* _Work required_: Return all lines from the listing below in which "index" appears.
···
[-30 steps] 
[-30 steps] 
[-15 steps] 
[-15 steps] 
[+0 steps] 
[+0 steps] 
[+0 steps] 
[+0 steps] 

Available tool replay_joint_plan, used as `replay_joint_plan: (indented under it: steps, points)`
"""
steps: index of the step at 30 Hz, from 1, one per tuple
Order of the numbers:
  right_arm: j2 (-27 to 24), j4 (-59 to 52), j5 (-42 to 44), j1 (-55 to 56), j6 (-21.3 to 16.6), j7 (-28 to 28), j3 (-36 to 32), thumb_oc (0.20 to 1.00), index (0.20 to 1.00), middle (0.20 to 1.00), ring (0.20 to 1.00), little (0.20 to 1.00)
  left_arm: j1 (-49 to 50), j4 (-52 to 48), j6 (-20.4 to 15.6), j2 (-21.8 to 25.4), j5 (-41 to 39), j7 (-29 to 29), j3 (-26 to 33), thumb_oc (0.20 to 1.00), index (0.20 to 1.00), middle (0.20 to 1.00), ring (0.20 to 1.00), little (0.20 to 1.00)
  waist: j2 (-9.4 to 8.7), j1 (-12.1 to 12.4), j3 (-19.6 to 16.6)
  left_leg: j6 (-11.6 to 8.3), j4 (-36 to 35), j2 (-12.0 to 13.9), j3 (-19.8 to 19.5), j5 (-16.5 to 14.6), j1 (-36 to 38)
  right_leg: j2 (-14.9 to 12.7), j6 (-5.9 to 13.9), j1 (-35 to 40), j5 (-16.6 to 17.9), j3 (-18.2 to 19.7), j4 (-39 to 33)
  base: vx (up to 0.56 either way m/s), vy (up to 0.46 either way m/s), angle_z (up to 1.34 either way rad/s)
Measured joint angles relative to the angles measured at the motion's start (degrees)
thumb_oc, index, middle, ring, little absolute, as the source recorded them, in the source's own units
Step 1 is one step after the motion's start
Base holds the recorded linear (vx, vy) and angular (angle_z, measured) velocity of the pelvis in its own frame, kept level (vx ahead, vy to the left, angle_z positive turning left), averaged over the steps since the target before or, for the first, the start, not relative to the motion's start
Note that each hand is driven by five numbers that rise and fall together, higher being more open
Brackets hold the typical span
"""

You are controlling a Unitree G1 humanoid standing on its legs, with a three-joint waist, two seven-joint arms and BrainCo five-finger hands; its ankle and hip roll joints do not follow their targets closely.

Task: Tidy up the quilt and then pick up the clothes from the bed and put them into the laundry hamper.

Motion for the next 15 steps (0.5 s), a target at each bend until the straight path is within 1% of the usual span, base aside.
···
* _Answer for the task_:
steps: index of the step at 30 Hz, from 1, one per tuple
  right_arm: j2 (-27 to 24), j4 (-59 to 52), j5 (-42 to 44), j1 (-55 to 56), j6 (-21.3 to 16.6), j7 (-28 to 28), j3 (-36 to 32), thumb_oc (0.20 to 1.00), index (0.20 to 1.00), middle (0.20 to 1.00), ring (0.20 to 1.00), little (0.20 to 1.00)
  left_arm: j1 (-49 to 50), j4 (-52 to 48), j6 (-20.4 to 15.6), j2 (-21.8 to 25.4), j5 (-41 to 39), j7 (-29 to 29), j3 (-26 to 33), thumb_oc (0.20 to 1.00), index (0.20 to 1.00), middle (0.20 to 1.00), ring (0.20 to 1.00), little (0.20 to 1.00)
thumb_oc, index, middle, ring, little absolute, as the source recorded them, in the source's own units

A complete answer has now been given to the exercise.